Existem diferentes opções de tratamento para a cistinúria, incluindo intervenções cirúrgicas e não cirúrgicas. Se o tamanho dos cálculos for muito pequeno, recomenda-se a urohidropropulsão, que consiste em expelir os cálculos com um cateter especializado. O método de dissolução por ultra-sons também pode ser escolhido para quebrar os cálculos. Se os cálculos forem grandes e não puderem ser removidos de outra forma, recorre-se à extração cirúrgica. Para evitar a recorrência dos cálculos renais, recomenda-se uma alimentação que favoreça a produção de urina alcalina e mais diluída.

Base genética

Esta doença segue um modo de hereditariedade autossómica dominante, o que significa que os cães só têm de herdar uma cópia da mutação ou variante patogénica para estarem em risco de desenvolver a doença. Cada cachorro nascido de um progenitor portador de uma cópia da mutação tem 50% de hipóteses de herdar uma cópia da mutação e de estar em risco de desenvolver a doença. Não se recomenda o cruzamento entre cães portadores de variantes genéticas que possam causar a doença, mesmo que não apresentem sintomas.

Relatório técnico

A cistinúria é causada por um defeito no transporte de aminoácidos (cistina, ornitina, lisina e arginina) no túbulo proximal do néfron e no epitélio gastrointestinal.
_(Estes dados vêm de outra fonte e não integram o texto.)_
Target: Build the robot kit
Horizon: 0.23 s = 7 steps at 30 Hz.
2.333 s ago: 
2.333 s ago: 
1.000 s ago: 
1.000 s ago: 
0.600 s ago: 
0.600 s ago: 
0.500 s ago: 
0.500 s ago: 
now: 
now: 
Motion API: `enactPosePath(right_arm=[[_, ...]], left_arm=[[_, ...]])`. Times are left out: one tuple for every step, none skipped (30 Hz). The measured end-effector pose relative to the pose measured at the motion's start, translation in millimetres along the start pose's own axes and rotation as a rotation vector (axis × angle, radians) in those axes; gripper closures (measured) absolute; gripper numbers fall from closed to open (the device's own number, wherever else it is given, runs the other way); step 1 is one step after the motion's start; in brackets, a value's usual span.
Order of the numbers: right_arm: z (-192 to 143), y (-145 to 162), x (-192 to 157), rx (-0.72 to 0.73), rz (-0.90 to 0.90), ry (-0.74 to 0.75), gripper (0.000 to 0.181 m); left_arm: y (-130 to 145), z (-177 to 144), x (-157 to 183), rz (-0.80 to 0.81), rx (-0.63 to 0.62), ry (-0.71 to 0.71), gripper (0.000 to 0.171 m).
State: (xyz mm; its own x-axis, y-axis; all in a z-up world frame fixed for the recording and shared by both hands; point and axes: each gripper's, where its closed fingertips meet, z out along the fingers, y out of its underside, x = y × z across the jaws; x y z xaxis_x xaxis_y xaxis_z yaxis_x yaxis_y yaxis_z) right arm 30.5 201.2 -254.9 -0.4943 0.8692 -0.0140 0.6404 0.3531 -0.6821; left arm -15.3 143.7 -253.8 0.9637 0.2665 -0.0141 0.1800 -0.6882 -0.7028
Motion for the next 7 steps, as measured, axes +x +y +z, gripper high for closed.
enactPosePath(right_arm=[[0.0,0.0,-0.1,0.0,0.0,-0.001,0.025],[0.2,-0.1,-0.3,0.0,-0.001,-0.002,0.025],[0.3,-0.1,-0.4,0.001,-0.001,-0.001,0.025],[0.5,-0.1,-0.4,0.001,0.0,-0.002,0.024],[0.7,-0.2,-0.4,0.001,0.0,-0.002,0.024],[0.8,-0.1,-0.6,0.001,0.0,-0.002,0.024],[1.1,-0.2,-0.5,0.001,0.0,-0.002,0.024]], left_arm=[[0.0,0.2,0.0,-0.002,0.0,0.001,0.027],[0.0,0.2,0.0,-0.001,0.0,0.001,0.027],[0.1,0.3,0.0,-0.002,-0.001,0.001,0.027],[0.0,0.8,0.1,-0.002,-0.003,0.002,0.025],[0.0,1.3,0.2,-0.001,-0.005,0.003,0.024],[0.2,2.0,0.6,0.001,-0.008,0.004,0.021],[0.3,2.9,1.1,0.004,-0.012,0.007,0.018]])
O transporte destes aminoácidos ocorre através de um transportador heteromérico codificado pelos genes SLC3A1 e SLC7A9. Por conseguinte, qualquer mutação nestes dois genes que afecte a funcionalidade do transportador resultará na acumulação de aminoácidos no trato urinário. No estudo de Brons et al. (2013), foi identificada uma mutação nonsense (c.964G>A) no gene SLC7A9, que provoca a alteração de um pequeno resíduo hidrofóbico de glicina para um resíduo grande, carregado e básico de arginina, resultando numa proteína truncada. Em 2006, Harnevik et al. descreveram uma variante no gene SLC7A9 (c.649A>G), no entanto, parece não haver provas suficientes para concluir que se trata de uma variante causadora de cistinúria tipo II-B no Bulldog Inglês.

As raças mais afectadas

Pinscher miniatura

Bibliografia

Brons AK, Henthorn PS, Raj K,et al. SLC3A1 and SLC7A9 mutations in autosomal recessive or dominant canine cystinuria: a new classification system. J Vet Intern Med. 2013 Nov-Dec;27(6):1400-8.

Fitzwilliams T, Wolff-Sneedorff JL, Fredholm M,et al. Evaluation of the value of genetic testing for cystinuria in the Danish population of English bulldogs. Anim Genet. 2023 Mar 27.